Saturday, January 20, 2018

Life

I am a human being. My life is messy, just like everybody else's. I am an unusual human because of what I experienced. Life selected me for a rather difficult blessing. My life was turned upside down by a surge of blood and a rare brain syndrome. I have never recovered from those losses, and to this day I am thankful. You see,  I was introduced to a different way of seeing things through that hellish experience. So much so, that by and large people don't really get how transformative this experience really was. I am writing this piece to try once more to give voice to what happened.

There is a very humbling reality that awaits us all. Death is easy, but getting there isn't. Being stripped of everything that one once relied upon for an identity is earth-rattling. It's what happens as one is being reduced. Ripening holds this very frightening aspect. As life drains away,  it imparts a strange liberation. At least it did for me. For once, I knew what I was doing here, in this twisted and complex reality, discovering who I was, and learning about the real value of these precious relationships. I disappeared. Extinguished by Life, only to become more fully Life's.

There is no way to capture with words the confusing whirlpool of sensation that came along with the experience of being taken apart and put back together again. I died, but I didn't die. My life ended, and Life's life took over. Not completely, but enough so that what is human in me is only a part of what remains. There were no super powers, no great insight, no spiritual abilities, just a throbbing sensitivity. I've been trying to figure out what's happened ever since.

In some strange way I can feel people. I can't read minds, I don't get to know someone's history or intentions, instead I seem to be able to feel their sincerity, and the strength/fragility of their emotional heart. I was sensitized by the hardship I went through, introduced, I believe, to some of the depth of the human heart. I don't believe I was carried away, instead I was carried in. Inside, I have been introduced to some of the human potential that is ours by virtue of our intimate connection with Nature.

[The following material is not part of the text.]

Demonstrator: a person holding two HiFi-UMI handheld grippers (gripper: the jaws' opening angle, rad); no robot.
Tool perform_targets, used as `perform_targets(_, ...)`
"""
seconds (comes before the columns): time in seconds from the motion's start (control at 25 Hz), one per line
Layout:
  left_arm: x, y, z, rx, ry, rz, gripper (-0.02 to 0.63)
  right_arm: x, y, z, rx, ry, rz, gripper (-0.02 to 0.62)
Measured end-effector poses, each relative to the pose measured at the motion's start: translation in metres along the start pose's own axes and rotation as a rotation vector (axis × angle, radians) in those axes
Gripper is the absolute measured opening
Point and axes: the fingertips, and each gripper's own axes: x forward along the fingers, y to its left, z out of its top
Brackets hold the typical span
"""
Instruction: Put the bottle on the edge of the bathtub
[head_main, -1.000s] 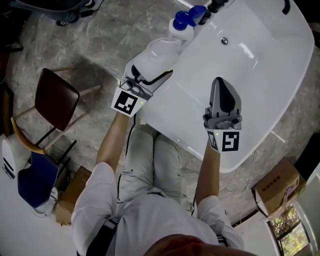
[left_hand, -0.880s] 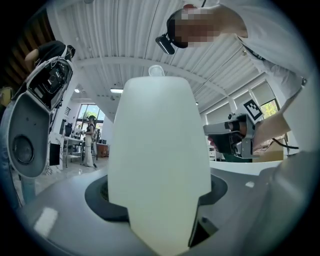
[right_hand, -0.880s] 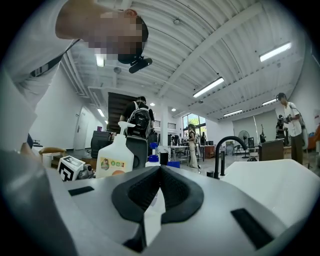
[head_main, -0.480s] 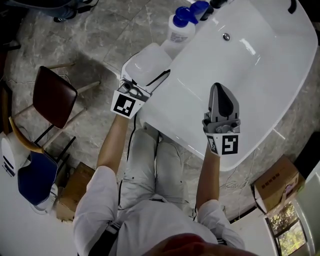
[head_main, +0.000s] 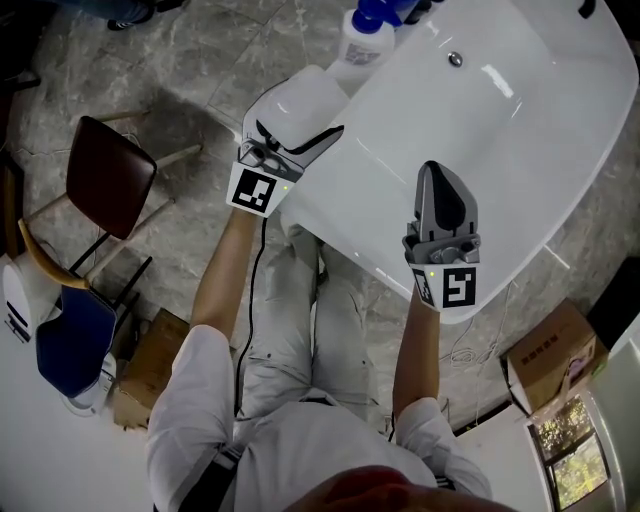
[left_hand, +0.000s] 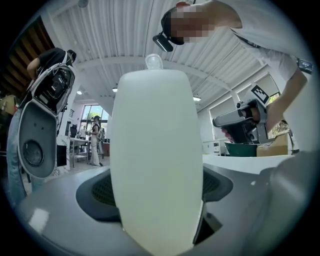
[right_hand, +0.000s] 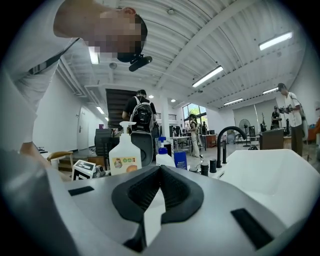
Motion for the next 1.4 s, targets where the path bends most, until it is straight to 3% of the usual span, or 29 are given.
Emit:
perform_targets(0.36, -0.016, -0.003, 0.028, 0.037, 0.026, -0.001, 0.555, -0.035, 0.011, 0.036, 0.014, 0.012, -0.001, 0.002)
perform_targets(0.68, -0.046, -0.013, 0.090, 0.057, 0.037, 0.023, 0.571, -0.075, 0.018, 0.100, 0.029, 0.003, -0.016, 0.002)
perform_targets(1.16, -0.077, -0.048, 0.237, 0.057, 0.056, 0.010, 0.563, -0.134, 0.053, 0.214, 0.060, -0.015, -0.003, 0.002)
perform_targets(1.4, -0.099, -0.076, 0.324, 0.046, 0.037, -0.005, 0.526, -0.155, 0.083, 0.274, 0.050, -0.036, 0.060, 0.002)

To my particular form of restrained joy, in my suffering, I got to know that we may assume that we humans have stumbled badly and neglected our relationship with Life, but it hasn't forgotten us. That realization, that Life continues to hold us, in all of our rushing insensitivity, has made being unbalanced and unable to walk more than worthwhile. I am "Lucky" because I get to live with an overall awareness that Life has my back. The pleasure I feel goes deeper, I also get to know this is true for everybody else too.

I can't prove it. I don't even want to. This is a pleasure each of us needs to discover for ourselves. There is something utterly human about our need to discover things for ourselves. This is one of the things I admire the most about we humans. Yet, somehow Life pitches in, making the discovery feel completely autonomous while simultaneously helping. There is a secret agent at our backs! I appreciate the help, it has enriched my life, and lately, as I'm getting older, reenchanted this life.

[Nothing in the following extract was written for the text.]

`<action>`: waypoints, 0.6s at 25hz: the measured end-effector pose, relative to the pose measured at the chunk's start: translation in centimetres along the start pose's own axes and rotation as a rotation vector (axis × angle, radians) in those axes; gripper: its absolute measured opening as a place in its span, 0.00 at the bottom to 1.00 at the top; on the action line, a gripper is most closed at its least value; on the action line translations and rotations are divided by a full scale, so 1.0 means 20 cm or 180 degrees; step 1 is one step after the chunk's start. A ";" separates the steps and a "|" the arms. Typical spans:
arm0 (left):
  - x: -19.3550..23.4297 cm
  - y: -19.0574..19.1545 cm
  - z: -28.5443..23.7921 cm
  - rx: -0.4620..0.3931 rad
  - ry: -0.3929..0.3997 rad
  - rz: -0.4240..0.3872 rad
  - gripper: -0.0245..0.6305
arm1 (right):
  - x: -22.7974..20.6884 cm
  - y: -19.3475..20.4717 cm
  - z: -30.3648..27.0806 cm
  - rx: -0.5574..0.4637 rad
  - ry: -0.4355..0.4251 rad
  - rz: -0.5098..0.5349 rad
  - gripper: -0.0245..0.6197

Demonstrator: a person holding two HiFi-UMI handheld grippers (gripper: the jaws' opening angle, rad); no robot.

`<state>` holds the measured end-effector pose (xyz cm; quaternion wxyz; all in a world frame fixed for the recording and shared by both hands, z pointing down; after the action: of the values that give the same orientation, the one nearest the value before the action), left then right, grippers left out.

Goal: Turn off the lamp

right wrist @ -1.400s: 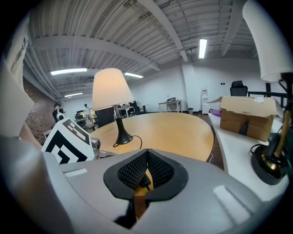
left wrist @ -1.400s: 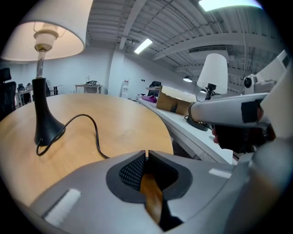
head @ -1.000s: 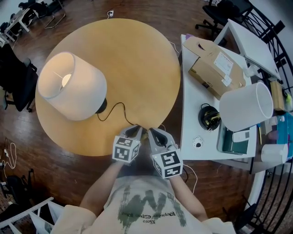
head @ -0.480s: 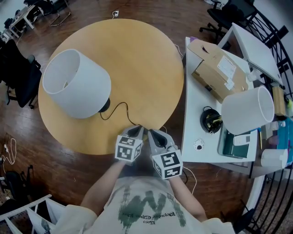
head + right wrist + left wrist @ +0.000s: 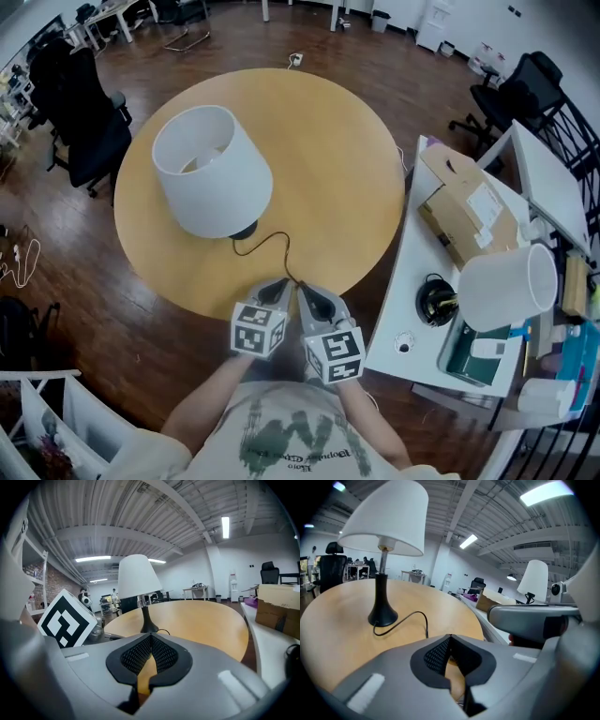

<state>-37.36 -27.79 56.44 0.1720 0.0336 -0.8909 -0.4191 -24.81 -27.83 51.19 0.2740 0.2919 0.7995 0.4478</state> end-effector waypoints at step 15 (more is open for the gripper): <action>-0.18 -0.01 0.50 -0.0901 -0.0866 0.0304 0.04 | 0.17 -0.10 0.12 -0.0260 -0.0839 0.0463 0.04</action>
<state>-37.33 -19.87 49.50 0.0726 -0.0901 -0.8387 -0.5322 -25.83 -25.02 47.72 0.3550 0.3938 0.7145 0.4564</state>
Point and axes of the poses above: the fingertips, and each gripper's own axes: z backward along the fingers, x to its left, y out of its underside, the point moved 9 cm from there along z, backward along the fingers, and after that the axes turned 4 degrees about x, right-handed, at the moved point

Now, I live the connected life. I'm not used to it, thus I'm not very good at it. But, I'm getting better. In the meantime, I'm learning how to love what's right there in front of me, knowing somehow that Life put it (them) there for me to discover. This life has become something else, something beyond my making, something I get to wake up to each day. And, you know what's really cool, I have discovered this is a significant part of what old age is about. Eldering seems to be about discovering the help inside. Wow!

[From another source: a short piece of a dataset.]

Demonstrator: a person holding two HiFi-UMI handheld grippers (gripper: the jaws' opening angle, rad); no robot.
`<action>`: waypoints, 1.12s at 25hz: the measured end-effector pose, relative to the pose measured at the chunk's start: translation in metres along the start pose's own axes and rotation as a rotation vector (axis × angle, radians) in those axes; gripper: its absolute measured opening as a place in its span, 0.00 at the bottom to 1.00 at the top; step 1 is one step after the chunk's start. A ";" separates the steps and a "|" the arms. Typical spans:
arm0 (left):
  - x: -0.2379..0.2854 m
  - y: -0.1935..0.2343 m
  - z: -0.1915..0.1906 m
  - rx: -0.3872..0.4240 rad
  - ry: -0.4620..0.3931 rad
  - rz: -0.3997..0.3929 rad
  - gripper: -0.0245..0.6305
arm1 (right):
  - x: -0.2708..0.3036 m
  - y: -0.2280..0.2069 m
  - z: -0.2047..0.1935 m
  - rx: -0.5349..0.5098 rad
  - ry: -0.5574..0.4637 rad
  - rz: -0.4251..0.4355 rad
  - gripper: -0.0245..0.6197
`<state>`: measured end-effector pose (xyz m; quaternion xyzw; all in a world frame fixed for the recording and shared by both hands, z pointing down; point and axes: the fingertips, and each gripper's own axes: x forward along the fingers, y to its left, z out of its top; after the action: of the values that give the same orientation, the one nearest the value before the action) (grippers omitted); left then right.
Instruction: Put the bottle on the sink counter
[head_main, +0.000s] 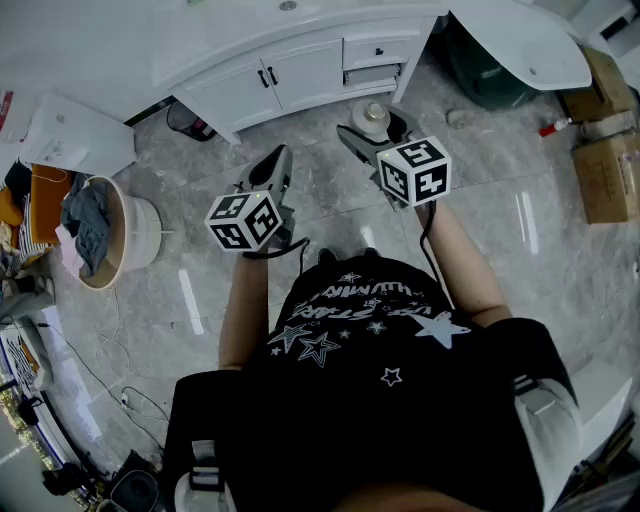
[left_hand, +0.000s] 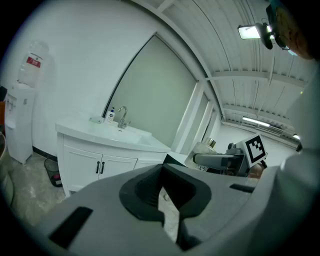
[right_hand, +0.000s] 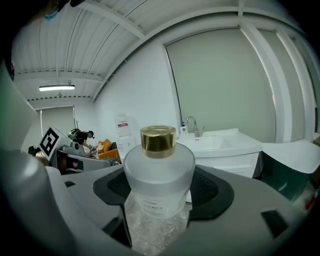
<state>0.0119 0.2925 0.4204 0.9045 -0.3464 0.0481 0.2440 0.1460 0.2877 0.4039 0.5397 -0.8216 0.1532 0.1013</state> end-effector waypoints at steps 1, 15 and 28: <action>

Now, I get to have the mixed, and sensitizing experience of realizing that not everyone knows how blessed we are. I don't have a way of integrating the way we humans are making so much trouble for each other. I feel plenty of grief about that. There is an aggravating and mysterious hurt associated with this facet of life. But, this grief is tempered, and becomes more connective, when I remember Life is on the scene. I am pleased to be old enough now to appreciate it all.